Dataset excerpts:
◆ ◆ ◆
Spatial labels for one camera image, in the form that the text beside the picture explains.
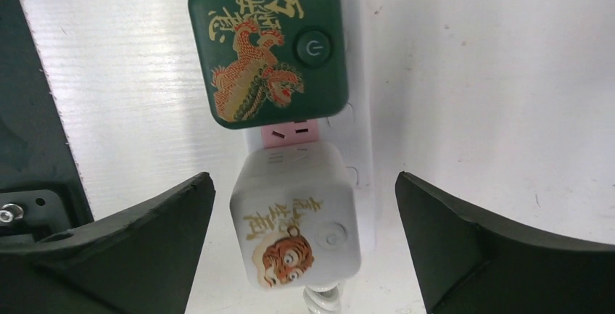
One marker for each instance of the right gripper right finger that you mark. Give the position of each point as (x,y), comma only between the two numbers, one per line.
(470,260)

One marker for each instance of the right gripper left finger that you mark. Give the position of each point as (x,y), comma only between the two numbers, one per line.
(142,259)

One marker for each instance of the white tiger cube adapter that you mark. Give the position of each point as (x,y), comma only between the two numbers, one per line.
(294,214)

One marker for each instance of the white multicolour power strip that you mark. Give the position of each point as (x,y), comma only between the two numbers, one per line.
(349,131)

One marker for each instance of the dark green dragon cube adapter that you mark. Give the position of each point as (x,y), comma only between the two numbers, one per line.
(270,61)

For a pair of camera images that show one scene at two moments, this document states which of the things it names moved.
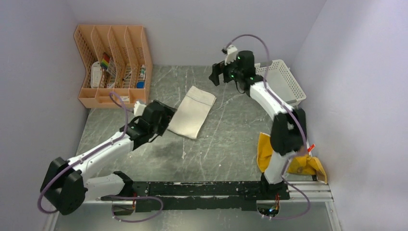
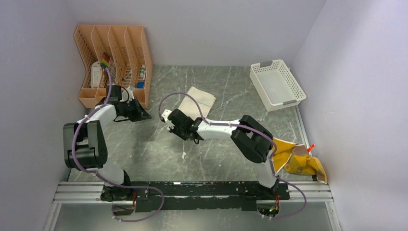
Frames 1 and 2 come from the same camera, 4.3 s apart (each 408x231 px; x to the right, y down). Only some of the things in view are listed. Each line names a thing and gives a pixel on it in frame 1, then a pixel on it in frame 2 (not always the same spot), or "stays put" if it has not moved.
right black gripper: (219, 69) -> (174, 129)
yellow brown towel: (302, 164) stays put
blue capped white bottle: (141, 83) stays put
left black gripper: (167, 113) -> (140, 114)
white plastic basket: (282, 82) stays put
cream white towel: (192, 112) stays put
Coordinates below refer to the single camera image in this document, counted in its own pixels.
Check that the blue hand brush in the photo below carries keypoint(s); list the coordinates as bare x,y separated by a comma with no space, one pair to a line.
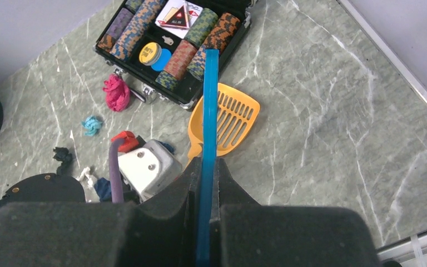
210,106

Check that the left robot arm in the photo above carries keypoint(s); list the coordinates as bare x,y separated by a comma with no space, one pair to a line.
49,187

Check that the dark blue scrap by scoop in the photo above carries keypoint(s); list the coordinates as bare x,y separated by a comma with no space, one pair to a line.
170,148

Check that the dark blue scrap centre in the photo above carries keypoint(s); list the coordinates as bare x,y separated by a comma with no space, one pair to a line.
103,190

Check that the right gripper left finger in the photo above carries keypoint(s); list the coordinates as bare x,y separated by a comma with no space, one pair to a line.
158,232

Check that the yellow slotted scoop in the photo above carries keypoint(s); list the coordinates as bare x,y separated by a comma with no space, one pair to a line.
236,115

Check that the white scrap near brush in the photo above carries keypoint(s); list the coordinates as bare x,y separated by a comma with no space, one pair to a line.
87,177

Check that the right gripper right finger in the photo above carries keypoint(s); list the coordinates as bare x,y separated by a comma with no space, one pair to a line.
246,233

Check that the yellow dealer button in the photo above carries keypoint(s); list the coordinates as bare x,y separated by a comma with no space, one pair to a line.
150,54

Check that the black poker chip case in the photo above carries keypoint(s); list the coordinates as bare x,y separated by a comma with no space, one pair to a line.
178,74

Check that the light blue paper scrap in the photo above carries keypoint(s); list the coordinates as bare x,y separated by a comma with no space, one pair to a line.
91,125

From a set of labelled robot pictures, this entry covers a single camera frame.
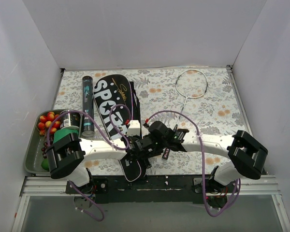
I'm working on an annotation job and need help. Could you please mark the black racket cover bag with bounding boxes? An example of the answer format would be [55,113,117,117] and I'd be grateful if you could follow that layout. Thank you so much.
[93,74,152,182]

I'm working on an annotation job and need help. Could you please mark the black shuttlecock tube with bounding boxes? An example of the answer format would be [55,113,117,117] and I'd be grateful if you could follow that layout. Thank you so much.
[82,76,94,137]

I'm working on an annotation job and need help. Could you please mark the white badminton racket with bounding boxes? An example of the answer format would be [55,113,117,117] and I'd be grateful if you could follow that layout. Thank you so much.
[174,69,209,129]

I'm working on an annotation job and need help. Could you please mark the black badminton racket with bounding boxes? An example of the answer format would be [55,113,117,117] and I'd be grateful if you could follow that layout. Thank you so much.
[162,148,170,160]

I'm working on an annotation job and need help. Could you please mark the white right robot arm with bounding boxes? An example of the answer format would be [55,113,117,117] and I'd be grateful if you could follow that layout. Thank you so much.
[148,121,268,192]

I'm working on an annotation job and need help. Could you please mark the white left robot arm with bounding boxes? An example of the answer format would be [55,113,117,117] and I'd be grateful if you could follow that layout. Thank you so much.
[46,133,129,193]

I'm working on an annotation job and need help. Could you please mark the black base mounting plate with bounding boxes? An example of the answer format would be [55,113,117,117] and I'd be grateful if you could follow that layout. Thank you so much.
[65,174,235,205]

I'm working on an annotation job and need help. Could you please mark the floral tablecloth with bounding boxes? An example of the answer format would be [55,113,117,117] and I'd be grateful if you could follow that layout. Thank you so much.
[52,68,261,176]

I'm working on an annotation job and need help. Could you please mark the black printed can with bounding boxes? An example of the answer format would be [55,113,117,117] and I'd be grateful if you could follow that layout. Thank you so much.
[60,110,81,131]

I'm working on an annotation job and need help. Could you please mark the dark fake grapes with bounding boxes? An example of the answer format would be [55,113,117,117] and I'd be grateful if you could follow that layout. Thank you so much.
[41,142,48,159]

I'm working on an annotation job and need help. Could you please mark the green fake fruit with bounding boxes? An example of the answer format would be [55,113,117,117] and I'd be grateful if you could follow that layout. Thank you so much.
[41,159,49,171]

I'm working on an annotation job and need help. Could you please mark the red yellow fake fruit bunch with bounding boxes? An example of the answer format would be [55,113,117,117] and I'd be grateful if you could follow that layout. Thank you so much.
[37,112,60,136]

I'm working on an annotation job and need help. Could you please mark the dark green tray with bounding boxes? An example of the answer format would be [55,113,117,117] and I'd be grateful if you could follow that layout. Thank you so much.
[24,109,67,176]

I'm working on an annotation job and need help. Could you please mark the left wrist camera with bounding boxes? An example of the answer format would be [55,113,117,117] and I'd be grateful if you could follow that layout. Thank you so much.
[126,120,141,136]

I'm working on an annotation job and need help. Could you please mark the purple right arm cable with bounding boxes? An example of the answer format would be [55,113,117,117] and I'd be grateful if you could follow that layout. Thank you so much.
[145,110,242,217]

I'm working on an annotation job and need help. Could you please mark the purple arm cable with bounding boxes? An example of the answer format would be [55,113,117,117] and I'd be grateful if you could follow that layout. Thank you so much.
[145,110,242,217]
[47,103,132,222]

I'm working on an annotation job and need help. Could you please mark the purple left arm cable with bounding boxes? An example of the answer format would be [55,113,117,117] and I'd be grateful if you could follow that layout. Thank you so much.
[47,103,132,222]

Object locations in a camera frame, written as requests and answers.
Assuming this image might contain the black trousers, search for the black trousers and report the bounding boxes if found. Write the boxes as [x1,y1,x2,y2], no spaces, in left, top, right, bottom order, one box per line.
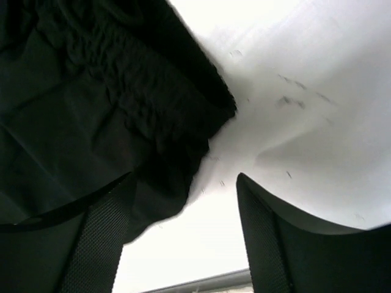
[1,1,236,242]

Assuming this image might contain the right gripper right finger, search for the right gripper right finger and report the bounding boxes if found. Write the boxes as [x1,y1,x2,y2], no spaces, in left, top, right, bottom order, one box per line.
◆ ◆ ◆
WORK INSTRUCTION:
Count how many lines in the entries hold "document" and reply with that number alone.

RESPONSE BELOW:
2